EudraCT number 2007-002041-20, ClinicalTrial.gov number, NCT00623740.
The best endpoint to assess BPD as a surrogate to predict neurocognitive impairment in infants born extremely preterm remains unclear. This study strongly suggests a better discriminative value of BPD as assessed at 40 weeks of postmenstrual age (instead of 36 weeks) to predict neurocognitive impairments at 2 years of age in children born extremely preterm. This study supports the switch up to 40 weeks of the primary outcome chosen in future clinical trials designed to prevent BPD. Our data also provide evidence of the beneficial effect of HC on preventing BPD at full-term equivalent age.
极早早产儿(ELGANs)的支气管肺发育不良(BPD)与神经发育障碍(NDI)相关。然而,用于预测后续NDI的BPD评估的最佳终点仍不明确。
我们重新分析了PREMILOC试验,该试验先前旨在测试预防性氢化可的松对ELGANs在月经龄36周时无BPD存活的影响,以比较考虑基线特征、直至月经龄36或40周时的呼吸过程及BPD状态(BPD/无BPD)的NDI预测模型。
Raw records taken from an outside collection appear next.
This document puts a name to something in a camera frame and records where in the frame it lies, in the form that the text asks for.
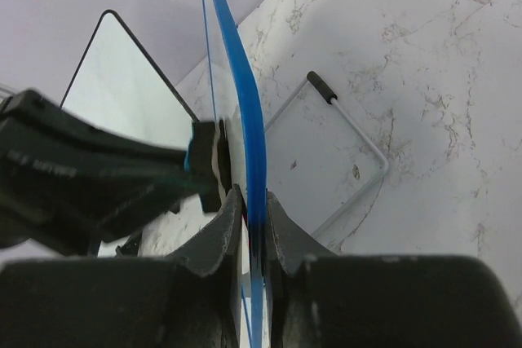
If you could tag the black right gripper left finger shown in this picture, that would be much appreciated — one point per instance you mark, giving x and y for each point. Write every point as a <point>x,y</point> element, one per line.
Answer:
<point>204,306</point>

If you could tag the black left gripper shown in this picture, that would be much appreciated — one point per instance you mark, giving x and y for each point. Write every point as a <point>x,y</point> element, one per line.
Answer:
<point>55,187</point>

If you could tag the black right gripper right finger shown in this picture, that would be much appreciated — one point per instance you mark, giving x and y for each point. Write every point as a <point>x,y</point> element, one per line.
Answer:
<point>287,247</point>

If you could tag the blue framed small whiteboard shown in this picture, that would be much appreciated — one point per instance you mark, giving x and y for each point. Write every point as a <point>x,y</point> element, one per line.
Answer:
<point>235,99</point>

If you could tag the black framed large whiteboard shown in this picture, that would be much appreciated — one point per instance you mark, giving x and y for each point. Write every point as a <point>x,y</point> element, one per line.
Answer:
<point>119,88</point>

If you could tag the white wire board stand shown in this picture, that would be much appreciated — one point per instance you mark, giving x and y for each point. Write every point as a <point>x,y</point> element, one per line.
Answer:
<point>320,162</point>

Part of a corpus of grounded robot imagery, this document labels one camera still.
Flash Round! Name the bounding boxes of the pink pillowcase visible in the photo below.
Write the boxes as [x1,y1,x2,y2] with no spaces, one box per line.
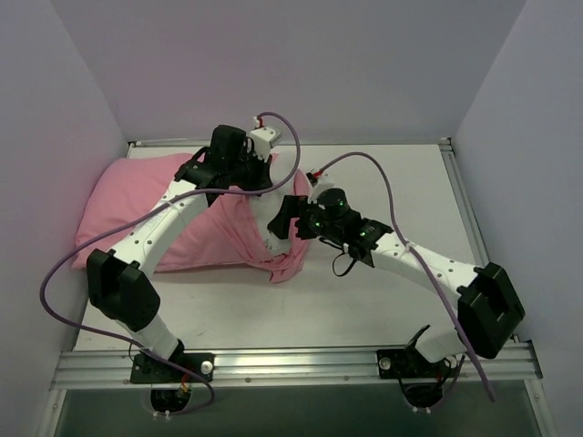
[73,152,311,284]

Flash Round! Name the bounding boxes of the white pillow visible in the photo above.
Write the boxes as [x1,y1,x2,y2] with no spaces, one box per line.
[249,152,295,257]

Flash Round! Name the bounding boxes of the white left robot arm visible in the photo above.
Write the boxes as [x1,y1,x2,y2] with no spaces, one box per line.
[87,120,285,381]

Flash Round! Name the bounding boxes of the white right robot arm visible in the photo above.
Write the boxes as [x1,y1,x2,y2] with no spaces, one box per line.
[267,188,526,376]

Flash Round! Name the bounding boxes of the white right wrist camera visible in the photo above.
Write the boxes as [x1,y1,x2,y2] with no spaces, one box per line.
[306,170,334,203]

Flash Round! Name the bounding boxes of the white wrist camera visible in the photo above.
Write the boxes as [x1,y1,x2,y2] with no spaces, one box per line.
[306,170,334,203]
[248,127,281,162]

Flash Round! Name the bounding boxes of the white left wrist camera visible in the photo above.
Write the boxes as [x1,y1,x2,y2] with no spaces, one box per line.
[248,127,281,162]

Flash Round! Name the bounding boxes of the aluminium back frame rail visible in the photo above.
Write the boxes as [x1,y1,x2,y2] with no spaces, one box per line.
[128,137,453,147]

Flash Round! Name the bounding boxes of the aluminium frame rail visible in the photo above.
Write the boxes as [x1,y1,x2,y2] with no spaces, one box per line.
[438,137,489,266]
[51,342,543,390]
[128,137,453,147]

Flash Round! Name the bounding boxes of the aluminium right frame rail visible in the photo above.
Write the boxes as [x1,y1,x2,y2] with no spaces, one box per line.
[438,137,489,266]

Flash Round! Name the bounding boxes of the aluminium front frame rail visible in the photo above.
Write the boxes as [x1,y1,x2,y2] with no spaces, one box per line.
[51,342,543,390]

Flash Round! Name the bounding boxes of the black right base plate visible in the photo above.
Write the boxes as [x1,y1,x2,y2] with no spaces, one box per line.
[375,349,453,381]

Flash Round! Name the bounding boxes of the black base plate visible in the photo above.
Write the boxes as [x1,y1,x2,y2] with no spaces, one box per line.
[129,352,215,384]
[375,349,453,381]

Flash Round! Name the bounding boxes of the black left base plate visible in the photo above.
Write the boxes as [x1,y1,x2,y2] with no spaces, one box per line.
[129,352,215,384]
在试验中登记的404/519名(77.8%)2岁时存活的婴儿中,302名(74.8%)患者的所有神经认知评分均可用。妊娠期糖尿病和性别被确定为NDI仅有的具有统计学意义的基线预测因素。与无BPD相比,在该基线模型中加入BPD被发现更能预测NDI,导致发育商平均差异为-6.7分(95%置信区间:-10.0至-3.50,P<0.001)。预防性氢化可的松治疗对无BPD存活的效果被发现具有高度显著性(OR=2.08[95%置信区间:1.36至3.17],P<0.001)。
这些数据表明BPD在预测ELGANs的NDI方面具有更高的准确性,这对未来临床试验和药物研发研究是一项重要发现。
欧洲药品管理局临床试验注册号2007-002041-20,美国国立医学图书馆临床试验注册号NCT00623740。
评估BPD作为预测极早早产儿神经认知障碍替代指标的最佳终点仍不明确。本研究强烈表明,月经龄40周(而非36周)时评估的BPD对预测极早早产儿2岁时的神经认知障碍具有更好的判别价值。本研究支持在未来旨在预防BPD的临床试验中,将主要结局改为40周。我们的数据还提供了氢化可的松在足月等效年龄预防BPD有益作用的证据。